Long these lines I know that in the kwan I belong to we have at least 4 variations of "clothesline" techniques as well as four or five techniques using a neck-twisting execution. I had not listed these because they are not at all uniform across a range of Hapkido arts.  Thoughts? 

Best Wishes, 

Bruce


----------



## glad2bhere (Nov 22, 2004)

Dear Mithios: 

"......Mostly local get togethers, seminar's etc. I have heard good thing's about JR West, and Rudy Timmerman's get together's, but i haven't made them yet. I guess i am gun shy, large organizations, in my opinion tend to be ran like a cult of personality. And I tend to be outspoken, and that is a sin in most org's!......................" 

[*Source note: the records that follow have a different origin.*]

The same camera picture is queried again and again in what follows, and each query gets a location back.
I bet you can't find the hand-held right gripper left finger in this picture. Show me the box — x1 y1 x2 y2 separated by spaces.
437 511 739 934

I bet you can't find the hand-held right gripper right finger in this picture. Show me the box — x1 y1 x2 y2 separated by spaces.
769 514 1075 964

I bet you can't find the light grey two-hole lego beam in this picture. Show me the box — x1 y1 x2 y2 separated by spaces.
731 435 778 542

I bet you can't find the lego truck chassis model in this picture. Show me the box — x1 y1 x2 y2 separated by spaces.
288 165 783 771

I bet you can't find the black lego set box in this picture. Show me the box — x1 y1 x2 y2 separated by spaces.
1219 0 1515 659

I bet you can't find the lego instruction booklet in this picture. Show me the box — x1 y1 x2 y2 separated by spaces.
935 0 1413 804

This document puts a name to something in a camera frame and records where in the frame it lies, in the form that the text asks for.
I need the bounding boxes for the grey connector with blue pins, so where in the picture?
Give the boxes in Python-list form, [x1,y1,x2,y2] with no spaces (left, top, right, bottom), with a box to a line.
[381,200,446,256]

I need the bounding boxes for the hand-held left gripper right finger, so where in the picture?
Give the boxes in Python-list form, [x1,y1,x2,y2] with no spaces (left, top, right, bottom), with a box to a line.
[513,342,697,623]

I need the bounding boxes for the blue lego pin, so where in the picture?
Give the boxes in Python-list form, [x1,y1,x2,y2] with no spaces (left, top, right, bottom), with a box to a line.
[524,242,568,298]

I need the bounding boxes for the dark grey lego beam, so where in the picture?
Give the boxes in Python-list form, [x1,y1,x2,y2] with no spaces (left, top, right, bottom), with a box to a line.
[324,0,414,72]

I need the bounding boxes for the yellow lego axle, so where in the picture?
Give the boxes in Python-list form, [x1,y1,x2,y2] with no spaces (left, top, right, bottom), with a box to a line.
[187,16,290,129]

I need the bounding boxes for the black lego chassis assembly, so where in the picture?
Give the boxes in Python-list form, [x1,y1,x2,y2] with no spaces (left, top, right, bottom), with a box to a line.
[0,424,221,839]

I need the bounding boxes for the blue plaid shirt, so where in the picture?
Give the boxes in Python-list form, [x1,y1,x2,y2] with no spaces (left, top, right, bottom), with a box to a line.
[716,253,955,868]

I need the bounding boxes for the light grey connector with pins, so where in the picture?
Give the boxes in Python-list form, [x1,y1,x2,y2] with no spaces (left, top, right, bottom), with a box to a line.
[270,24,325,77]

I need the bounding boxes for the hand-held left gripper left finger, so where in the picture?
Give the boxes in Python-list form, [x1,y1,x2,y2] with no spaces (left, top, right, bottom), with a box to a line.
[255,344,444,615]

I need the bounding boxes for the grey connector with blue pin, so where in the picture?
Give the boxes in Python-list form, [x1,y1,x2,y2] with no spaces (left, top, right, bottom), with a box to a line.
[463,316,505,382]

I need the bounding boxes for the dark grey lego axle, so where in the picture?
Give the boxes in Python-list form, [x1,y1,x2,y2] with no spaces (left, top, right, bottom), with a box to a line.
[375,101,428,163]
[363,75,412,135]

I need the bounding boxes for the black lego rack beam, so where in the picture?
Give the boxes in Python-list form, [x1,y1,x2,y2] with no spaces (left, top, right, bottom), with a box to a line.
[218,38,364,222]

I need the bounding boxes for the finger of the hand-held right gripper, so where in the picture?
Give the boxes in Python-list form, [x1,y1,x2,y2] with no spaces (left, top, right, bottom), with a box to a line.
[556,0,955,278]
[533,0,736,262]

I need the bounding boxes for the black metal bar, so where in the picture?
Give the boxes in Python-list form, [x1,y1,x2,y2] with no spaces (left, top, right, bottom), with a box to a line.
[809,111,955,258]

Sorry I didn't get right back to you over the weekend. The issue you raised about being "outspoken" needs to be addressed though. It is, afterall, the core reason that I eschew emphasizing organizational approaches. The fact that you are reluctant to speak up and contribute tells me that somewhere along the line somebodys' investment in the supremacy of their view over yours resulted in you feeling uncomfortable. So, the person who had the investment in feeling superior "won" his battle, but we lost your valuable in-put. I used to think that if we worked at it hard enough it might be possible to dicuss politically-charged bits here in a forum. I have my doubts now. Thats why I have stepped back from discussing the statements from various leaders. What I am hoping to do is minimize the degree to which the practitioners of such leaders are kept from the table and not allowed to contribute to the wealth of knowledge that we have and need. I hope you can hear the open invitation in my post. 

Best Wishes, 

Bruce


----------



## American HKD (Nov 22, 2004)

glad2bhere said:
			
		

> Dear Mithios:
> 
> "......Mostly local get togethers, seminar's etc. I have heard good thing's about JR West, and Rudy Timmerman's get together's, but i haven't made them yet. I guess i am gun shy, large organizations, in my opinion tend to be ran like a cult of personality. And I tend to be outspoken, and that is a sin in most org's!......................"
> 
> ...


Bruce,

Projection throws are used in combination with locks/pressure points in most cases *Maybe* they should be a seperate catagory?


----------



## American HKD (Nov 22, 2004)

*Greetings*



*To me these are most of the basics the rest is all application and variations.*


*Escapes from wrist grabs*


Horizontal
Vertical
Downward
Outward
*Throws*



Shoulder
Hip
Back reap 
Front leg sweep
Wheel
Low sweep throw
Over the leg throw
Front reap
 
*Punches*



Center knuckle
Tiger mouth
Palm Heel
Knife hand
Reverse Knife Hand
Bottom Fist
Ridge Hand
Back fist
Thumb strike
Elbow Vertical
Elbow Horizontal
Claw hand strike
*Kicks*



Center toe
Push
Cresant In
Cresant Out
Back kick
Low sweep
Side
Round
45d down (to thigh)
Sickle kick
Reverse sickle
Spear kick
*Joint manipulations*



Knife hand press / Arm bar
Outer wrist break
Elbow arm Bar
180d turning break 
Hammer Lock
All Direction throw/lock
S Wrist Break
Outside spiral wrist break
Goose neck
Figure 4 arm lock
Downward wrist break
Possibly a few others?
 
*Falls *



1. Front 

2. Back 

3. Side



*Rolls*



1. Front 

2. Back

3. Side



*Blocks*



Upper 
Inside
Outside
Down
Cross hand
Double knife hand
Inside circle
Outer circle
Straight-arm low parry
Backhand parry


----------



## glad2bhere (Nov 22, 2004)

Dear Stuart: 

".......Projection throws are used in combination with locks/pressure points in most cases Maybe they should be a seperate catagory?........" 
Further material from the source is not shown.